On the other hand, one of the main interesting points about the Bouba/Kiki effect is that it appears to be a human universal[2]. I’d consider it unlikely[3] that there’s enough shared training data across a bunch of 3-month-olds to bias them towards said effect[4][5][6].
From what I’ve seen, anyway. I haven’t spent too too much time digging into details here.
Or as close as anything psychological ever gets to a human universal, at least.
Though not impossible. See also the mouth-shape hypothesis for the Bouba/Kiki effect.
Obvious caveat is obvious: said study did not test 3-month-olds across a range of cultures.
There’s commonalities in e.g. the laws of Physics, of course.
Arguably, this is “additional arguments”.
I’m not 100% sure and didn’t chase down the reference, but in context, I believe the claim “the [infant decorticate rats] appear to suckle normally and develop into healthy adult rats” should be read as “they find their way to their mother’s nipple and suckle”, not just “they suckle when their mouth is already in position”.
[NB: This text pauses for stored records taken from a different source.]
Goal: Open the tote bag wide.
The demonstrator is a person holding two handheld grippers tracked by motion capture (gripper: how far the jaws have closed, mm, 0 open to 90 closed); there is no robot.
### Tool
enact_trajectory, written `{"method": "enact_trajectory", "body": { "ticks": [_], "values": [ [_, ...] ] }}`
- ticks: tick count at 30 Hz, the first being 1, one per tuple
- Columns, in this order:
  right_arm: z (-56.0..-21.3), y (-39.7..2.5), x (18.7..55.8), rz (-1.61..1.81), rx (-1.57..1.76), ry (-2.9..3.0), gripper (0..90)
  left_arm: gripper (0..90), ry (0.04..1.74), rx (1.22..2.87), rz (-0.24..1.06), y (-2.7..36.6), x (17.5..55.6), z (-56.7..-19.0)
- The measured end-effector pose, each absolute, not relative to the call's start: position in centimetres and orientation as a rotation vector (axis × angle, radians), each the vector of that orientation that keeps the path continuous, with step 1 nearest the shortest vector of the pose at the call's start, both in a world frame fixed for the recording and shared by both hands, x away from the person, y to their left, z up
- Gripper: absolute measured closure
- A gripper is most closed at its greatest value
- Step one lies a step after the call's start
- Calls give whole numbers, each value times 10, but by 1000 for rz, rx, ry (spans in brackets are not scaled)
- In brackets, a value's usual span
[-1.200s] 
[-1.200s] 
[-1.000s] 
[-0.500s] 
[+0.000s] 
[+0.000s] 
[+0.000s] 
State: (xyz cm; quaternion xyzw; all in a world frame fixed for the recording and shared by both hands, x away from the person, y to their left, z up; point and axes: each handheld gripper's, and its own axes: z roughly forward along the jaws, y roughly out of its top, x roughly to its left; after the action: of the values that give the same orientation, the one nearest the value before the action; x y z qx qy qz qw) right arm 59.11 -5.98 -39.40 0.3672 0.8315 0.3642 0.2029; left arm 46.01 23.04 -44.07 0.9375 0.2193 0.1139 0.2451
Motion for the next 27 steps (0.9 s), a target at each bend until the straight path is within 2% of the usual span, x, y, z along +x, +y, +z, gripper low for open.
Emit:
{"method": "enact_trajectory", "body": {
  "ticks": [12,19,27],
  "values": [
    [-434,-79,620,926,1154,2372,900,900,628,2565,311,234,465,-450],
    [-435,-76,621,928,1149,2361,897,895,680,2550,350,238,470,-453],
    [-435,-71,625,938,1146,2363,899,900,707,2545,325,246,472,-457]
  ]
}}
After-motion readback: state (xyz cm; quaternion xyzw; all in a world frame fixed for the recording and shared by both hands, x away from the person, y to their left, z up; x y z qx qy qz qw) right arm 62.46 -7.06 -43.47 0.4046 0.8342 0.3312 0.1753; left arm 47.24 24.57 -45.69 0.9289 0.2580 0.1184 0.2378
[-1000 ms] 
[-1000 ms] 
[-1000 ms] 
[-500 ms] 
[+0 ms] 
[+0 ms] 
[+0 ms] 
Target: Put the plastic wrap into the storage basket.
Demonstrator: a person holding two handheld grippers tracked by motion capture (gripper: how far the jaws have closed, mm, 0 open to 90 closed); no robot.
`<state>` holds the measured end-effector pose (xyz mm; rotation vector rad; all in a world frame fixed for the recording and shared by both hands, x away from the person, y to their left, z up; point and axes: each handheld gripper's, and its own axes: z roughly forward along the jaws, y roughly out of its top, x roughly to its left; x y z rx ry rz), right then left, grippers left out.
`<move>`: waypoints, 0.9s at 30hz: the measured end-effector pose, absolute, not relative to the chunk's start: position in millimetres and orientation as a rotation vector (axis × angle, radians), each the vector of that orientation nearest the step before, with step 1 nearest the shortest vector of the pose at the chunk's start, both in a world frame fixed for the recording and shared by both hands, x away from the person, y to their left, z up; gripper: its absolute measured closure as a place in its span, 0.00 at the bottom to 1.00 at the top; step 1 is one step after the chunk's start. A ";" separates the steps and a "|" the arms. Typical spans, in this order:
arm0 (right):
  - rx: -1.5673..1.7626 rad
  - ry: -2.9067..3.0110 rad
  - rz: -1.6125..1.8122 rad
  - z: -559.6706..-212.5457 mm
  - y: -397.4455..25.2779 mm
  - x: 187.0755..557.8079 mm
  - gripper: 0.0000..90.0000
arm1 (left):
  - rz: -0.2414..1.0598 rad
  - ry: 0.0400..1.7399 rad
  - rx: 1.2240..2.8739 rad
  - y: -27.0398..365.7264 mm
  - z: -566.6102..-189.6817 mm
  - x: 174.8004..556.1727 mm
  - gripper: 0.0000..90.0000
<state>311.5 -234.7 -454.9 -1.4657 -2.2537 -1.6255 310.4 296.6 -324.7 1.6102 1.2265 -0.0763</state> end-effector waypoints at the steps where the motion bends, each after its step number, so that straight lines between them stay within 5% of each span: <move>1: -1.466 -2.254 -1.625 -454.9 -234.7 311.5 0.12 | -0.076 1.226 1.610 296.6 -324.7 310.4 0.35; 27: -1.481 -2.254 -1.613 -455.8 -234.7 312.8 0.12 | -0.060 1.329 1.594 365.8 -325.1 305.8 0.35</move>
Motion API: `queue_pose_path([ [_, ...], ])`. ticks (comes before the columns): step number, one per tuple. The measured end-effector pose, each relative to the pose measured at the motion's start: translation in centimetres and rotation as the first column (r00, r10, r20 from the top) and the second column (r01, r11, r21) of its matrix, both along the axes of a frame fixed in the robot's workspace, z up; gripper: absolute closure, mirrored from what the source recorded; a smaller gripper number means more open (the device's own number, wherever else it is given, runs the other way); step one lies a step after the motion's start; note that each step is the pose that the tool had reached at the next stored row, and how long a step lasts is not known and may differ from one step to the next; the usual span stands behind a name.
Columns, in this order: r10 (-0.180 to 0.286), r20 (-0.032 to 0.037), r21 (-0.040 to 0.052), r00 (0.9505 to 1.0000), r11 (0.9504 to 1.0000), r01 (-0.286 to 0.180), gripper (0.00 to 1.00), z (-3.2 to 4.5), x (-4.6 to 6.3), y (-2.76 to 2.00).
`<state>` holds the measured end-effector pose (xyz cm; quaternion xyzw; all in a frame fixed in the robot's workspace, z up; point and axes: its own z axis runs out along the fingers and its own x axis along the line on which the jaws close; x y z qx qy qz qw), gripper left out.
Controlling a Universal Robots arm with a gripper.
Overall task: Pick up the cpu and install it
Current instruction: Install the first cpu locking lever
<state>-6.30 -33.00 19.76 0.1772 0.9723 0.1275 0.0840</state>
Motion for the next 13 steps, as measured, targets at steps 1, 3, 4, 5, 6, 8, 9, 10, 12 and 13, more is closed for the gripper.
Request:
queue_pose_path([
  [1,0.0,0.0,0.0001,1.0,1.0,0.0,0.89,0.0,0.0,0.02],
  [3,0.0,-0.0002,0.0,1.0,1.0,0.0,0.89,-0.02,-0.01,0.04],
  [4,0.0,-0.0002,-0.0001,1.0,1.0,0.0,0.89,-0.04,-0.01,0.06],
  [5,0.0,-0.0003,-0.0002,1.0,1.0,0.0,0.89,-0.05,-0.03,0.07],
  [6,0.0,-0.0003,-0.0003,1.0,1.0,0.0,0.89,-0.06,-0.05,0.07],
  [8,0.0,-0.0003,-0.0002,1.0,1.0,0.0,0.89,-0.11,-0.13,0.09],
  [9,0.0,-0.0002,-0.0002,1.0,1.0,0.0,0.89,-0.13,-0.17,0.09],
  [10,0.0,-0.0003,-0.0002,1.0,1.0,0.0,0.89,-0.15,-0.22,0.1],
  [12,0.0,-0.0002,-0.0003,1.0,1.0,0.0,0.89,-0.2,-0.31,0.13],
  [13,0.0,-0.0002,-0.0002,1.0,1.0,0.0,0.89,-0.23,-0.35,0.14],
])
Pathfinding to a nipple doesn’t need to be “pathfinding” per se, it could potentially be as simple as moving up an odor gradient, and randomly reorienting when hitting an obstacle. I dunno, I tried watching a couple videos of neonatal mice suckling their mothers (1,2) and asking myself “could I write python-esque pseudocode that performed as well as that?” and my answer was “yeah probably, ¯\_(ツ)_/¯”. (Granted, this is not a very scientific approach.)
“Shared training data” includes not only the laws of physics but also the possession of a human brain and body. For example, I might speculate that both sharp objects and “sharp” noises are causes of unpleasantness thanks to our innate brainstem circuits, and all humans have those circuits, therefore all humans might have a shared tendency to give similar answers to the bouba/kiki thing. Or even if that specific story is wrong, I can imagine that something vaguely like that might be responsible.
Alright, I see what you’re saying now. Thanks for the conversation!